**WHAT IS REQUIRED:** Your answer should repeat every line of the records below in which the word "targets" appears.

**PROVIDED RECORDS:**
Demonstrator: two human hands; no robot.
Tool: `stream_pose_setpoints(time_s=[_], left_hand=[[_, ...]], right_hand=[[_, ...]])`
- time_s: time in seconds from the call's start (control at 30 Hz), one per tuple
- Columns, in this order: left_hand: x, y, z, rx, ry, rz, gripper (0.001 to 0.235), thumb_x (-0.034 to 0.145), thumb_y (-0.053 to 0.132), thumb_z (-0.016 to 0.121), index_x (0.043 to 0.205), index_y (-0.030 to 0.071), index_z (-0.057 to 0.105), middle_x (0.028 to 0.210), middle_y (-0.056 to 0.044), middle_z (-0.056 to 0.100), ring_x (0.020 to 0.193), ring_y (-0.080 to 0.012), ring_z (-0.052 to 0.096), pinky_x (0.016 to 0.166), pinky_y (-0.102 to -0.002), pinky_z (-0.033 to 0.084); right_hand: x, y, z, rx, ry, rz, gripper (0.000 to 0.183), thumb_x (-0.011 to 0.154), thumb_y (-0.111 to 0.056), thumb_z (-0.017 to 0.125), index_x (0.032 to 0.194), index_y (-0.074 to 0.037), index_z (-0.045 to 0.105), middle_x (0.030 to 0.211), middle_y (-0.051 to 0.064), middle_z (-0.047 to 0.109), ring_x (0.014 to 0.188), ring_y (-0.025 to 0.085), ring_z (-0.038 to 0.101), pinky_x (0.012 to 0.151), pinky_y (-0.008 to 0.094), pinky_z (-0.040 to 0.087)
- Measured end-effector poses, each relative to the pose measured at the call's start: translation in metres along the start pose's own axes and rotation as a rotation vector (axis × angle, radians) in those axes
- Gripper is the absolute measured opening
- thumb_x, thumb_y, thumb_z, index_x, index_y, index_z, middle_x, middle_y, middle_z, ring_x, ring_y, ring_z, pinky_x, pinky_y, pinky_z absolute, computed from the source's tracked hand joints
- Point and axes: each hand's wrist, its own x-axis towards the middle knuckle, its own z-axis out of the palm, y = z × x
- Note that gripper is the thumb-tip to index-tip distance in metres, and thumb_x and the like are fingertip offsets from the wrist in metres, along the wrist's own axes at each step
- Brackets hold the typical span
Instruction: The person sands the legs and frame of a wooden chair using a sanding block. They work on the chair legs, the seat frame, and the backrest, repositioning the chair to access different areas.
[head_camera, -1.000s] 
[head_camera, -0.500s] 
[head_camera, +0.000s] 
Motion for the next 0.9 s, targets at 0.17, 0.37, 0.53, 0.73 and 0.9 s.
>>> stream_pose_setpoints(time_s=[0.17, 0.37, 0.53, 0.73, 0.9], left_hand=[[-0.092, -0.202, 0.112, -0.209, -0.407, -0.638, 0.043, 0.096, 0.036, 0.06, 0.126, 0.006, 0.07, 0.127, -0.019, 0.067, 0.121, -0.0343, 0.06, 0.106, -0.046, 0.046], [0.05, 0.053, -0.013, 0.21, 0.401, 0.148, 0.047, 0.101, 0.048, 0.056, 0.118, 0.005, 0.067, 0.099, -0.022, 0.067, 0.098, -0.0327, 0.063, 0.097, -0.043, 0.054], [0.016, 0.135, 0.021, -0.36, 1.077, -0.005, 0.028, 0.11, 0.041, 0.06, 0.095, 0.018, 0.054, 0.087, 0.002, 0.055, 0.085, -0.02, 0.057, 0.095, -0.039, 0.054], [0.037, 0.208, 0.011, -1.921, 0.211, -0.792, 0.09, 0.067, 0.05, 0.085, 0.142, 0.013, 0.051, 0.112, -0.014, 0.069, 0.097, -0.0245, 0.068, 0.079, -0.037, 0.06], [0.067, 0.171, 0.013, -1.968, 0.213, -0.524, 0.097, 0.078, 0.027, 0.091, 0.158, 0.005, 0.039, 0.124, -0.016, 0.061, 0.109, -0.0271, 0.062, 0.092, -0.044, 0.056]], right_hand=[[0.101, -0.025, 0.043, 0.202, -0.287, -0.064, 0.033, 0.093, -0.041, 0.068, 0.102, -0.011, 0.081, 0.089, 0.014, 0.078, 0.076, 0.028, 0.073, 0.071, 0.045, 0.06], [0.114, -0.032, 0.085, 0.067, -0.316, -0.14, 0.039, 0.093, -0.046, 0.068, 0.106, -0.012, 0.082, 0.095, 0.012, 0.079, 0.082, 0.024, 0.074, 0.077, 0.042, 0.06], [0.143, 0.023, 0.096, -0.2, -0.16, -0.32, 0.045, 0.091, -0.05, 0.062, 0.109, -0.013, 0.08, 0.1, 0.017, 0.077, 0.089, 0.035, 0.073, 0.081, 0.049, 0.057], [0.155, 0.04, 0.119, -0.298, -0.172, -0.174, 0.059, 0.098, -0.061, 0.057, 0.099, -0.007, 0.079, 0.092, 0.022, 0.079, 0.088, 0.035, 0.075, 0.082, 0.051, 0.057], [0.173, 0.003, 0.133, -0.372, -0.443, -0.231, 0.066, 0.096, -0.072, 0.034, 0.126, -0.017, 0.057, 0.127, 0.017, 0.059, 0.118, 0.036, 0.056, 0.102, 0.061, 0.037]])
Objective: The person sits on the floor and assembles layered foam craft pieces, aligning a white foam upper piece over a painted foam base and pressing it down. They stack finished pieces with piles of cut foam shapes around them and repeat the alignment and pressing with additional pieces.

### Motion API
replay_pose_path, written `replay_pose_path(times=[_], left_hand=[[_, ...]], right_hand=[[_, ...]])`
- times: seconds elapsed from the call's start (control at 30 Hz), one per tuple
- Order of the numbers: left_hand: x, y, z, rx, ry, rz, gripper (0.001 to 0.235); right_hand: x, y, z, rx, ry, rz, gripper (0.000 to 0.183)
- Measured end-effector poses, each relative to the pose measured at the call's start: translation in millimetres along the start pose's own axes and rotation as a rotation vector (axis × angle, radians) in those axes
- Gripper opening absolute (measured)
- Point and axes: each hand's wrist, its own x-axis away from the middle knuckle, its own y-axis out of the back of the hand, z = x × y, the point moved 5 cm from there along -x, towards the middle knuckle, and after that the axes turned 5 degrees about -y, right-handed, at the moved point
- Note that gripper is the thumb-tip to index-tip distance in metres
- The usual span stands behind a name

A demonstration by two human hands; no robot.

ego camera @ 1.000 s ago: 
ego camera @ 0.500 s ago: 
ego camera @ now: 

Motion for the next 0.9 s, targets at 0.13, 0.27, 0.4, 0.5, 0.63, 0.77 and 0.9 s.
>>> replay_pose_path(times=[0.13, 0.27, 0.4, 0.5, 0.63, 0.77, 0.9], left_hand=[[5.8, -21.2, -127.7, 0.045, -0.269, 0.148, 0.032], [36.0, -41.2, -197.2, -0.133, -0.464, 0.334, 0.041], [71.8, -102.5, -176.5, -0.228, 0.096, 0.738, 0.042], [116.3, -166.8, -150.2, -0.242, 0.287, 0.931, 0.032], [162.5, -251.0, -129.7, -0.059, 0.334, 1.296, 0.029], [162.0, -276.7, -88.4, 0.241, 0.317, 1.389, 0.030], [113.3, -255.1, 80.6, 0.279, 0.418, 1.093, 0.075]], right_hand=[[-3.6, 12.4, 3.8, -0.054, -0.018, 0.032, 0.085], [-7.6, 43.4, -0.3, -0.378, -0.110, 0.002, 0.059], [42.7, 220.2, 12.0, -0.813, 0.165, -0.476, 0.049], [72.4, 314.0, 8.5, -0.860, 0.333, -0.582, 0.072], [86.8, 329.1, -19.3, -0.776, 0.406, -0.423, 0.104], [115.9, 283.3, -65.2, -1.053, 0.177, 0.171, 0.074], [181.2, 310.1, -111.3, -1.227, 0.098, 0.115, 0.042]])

**SOLUTION TO THIS EXERCISE:**
Motion for the next 0.9 s, targets at 0.17, 0.37, 0.53, 0.73 and 0.9 s.
Motion for the next 0.9 s, targets at 0.13, 0.27, 0.4, 0.5, 0.63, 0.77 and 0.9 s.

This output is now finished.